Map key, value pair based on similarity of their v

2019-09-20 02:29发布

问题:

I have been learning Spark for several weeks, currently I am trying to group several items or people based on their connection using Spark and Hadoop in Scala. For example, I want to see how football players are connected based on their club history. My "players" rdd would be:

(John, FC Sion)
(Mike, FC Sion)
(Bobby, PSV Eindhoven)
(Hans, FC Sion)

I want to have rdd like this:

(John, <Mike, Hans>)
(Mike, <John, Hans>)
(Bobby, <>)
(Hans, <Mike, John>)

I plan to use map to accomplish this.

val splitClubs = players.map(player=> (player._1, parseTeammates(player._2, players)))

Where parseTeammates is a function that will find players that are also playing for same club (player._2)

// RDD is not a type, how can I insert rdd into a function?
def parseTeammates(club: String, rdd: RDD) : List[String] = {
    // will generate a list of players that contains same "club" value
    val playerList = rdd.filter(_._1 == club)
    return playerList.values;
}

I get compilation error, type mismatch since the function is expected to return List[String] but instead playerList.values returns org.apache.spark.rdd.RDD[List[String]]. Can anybody help me to get the value of an RDD in its simple form (in my case, List[String]) ?
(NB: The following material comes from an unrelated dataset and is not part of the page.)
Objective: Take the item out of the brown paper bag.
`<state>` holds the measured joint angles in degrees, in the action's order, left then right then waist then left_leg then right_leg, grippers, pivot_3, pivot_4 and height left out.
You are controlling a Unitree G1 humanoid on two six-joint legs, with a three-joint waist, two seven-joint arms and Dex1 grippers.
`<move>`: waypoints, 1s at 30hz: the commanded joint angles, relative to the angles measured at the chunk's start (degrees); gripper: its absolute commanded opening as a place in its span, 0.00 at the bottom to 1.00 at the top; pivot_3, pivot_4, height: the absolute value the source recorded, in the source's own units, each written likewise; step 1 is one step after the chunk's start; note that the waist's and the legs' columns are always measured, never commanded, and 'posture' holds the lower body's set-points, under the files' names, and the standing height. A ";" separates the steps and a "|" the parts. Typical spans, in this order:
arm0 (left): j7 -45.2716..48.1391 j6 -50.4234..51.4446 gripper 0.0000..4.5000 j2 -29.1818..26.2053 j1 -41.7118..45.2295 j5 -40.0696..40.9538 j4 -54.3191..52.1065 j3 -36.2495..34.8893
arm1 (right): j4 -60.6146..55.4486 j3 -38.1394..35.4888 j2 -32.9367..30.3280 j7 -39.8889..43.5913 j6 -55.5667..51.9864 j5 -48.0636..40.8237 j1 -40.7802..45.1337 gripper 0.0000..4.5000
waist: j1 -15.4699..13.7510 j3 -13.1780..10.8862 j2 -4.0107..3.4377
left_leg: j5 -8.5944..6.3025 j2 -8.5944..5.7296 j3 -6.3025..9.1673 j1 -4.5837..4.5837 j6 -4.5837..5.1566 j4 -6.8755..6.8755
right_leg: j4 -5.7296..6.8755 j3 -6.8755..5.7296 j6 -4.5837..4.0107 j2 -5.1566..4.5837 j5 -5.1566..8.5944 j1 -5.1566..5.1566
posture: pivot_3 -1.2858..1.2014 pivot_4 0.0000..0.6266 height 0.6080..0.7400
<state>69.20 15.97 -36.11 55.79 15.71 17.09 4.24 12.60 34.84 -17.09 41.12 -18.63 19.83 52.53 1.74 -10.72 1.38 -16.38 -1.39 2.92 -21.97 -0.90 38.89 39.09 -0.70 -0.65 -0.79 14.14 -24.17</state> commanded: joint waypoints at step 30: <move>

Also, I think there is a more elegant way to solve this problem, rather than creating a separate RDD and then find a certain key in the new RDD and then returning the value as a list

回答1:

I think your parseTeammates approach is a little off in the world of RDDs. When it comes to dealing with RDDs and potentially really, REALLY large amount of data, you don't want to do this kind of nested looping. Try instead to re-organize your data.

The code below will get you what you want

players.map{case(player, club) => (club, List(player))}
   .reduceByKey(_++_)
   .flatMap{case(_, list) =>list.zipWithIndex.map{case(player, index) => (player, list.take(index) ++ list.drop(index+1))}}

Note that I first organize the data according to the club they played for and then afterwards combine the players to yield the result in the format you are looking for.

I hope this helps.



回答2:

A different take on @Glennie's solution (who IMO is right about your initial approach being unfit).

TL;DR;

players.map { case (player, team) => (team, mutable.HashSet[String](player)) }
  .reduceByKey(_++=_)
  .flatMap {
      case (team, players) => {
        for (player <- players)
          yield (player, players - player)
      }
  }

The basic idea is the same (build a list of teammattes keyed by teams, and flatMap this result). But I suggest using other building blocks for the same result. Whether or not this is a win depends on taste, and the performance caracteristics of your dataset.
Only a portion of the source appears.